Dependencies also determine deployment order: a resource is not created until all its dependencies exist.
Resource groups
A ResourceGroup bundles the low-level resources that make up a single logical construct. A Lambda group, for example, contains a Lambda function, an IAM role, a CloudWatch log group, and a zip package.
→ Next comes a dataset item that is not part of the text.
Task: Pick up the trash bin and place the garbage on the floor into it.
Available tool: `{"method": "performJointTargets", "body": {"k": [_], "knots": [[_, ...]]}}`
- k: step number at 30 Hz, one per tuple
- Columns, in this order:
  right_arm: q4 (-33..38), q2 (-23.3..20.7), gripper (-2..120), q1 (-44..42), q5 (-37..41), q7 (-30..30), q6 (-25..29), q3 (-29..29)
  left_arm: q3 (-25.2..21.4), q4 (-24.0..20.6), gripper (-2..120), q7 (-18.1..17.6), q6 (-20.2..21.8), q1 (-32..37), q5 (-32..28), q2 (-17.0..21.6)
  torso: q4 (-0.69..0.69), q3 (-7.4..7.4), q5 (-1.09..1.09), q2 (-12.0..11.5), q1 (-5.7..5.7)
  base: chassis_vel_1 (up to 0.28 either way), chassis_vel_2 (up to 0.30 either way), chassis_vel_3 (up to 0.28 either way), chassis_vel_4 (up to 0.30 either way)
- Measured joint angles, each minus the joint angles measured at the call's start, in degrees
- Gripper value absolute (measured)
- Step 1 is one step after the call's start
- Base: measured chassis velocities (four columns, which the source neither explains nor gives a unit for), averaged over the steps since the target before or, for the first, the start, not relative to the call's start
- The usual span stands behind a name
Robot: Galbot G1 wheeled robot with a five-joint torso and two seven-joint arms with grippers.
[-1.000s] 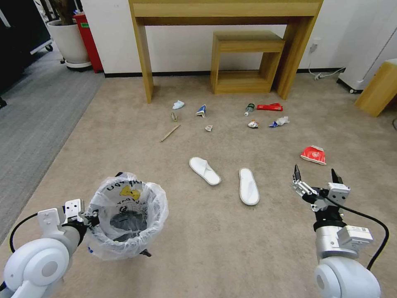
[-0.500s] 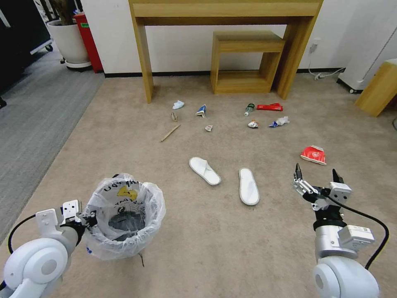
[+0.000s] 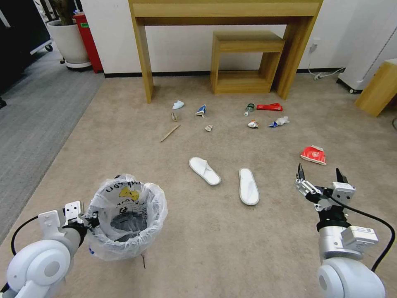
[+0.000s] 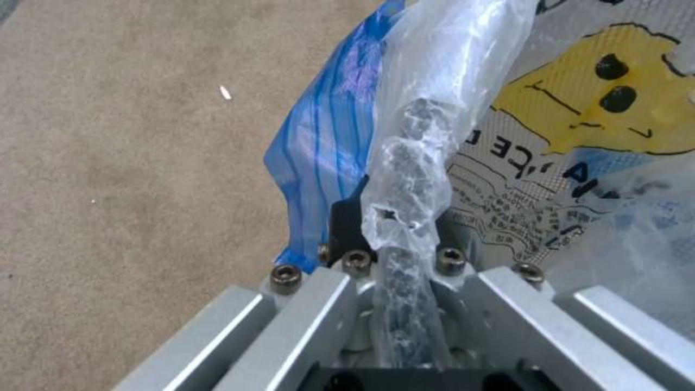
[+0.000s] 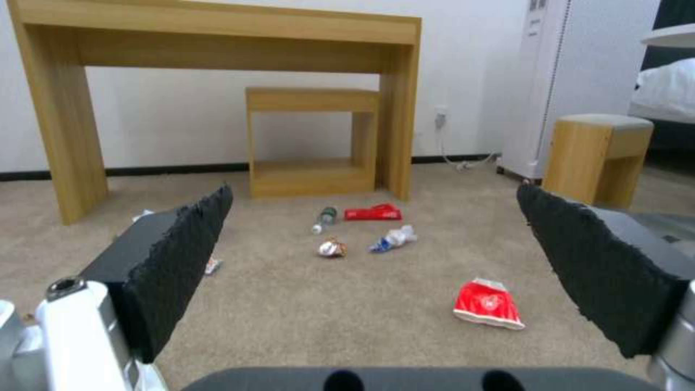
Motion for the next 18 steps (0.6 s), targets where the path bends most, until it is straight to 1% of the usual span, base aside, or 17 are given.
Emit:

abstract class ResourceGroup {
type: string;
id: number;
dependencies: Record<string, number>;
config: Record<string, any>;
resources: BaseResource[];
add<T extends BaseResource>(resource: T): T;
findResource<T>(ResourceClass: T): InstanceType<T> | undefined;
}Construction accepts a ResourceGroupOptions:
collector— aResourceCollectorused during graph construction to allocate group IDs and register resources.id— pre-assigned ID, used when no collector is provided.dependencies— map of dependency names to group IDs.
When a collector is provided, the group registers itself and each resource added via add() is registered into the collector. This is how a construct like export const getTodos = lambda({ ... }) maps to the 4–6 actual AWS resources required to run it.
Resource groups are collected during graph construction and used by the reconciler to determine the full set of resources to deploy or destroy.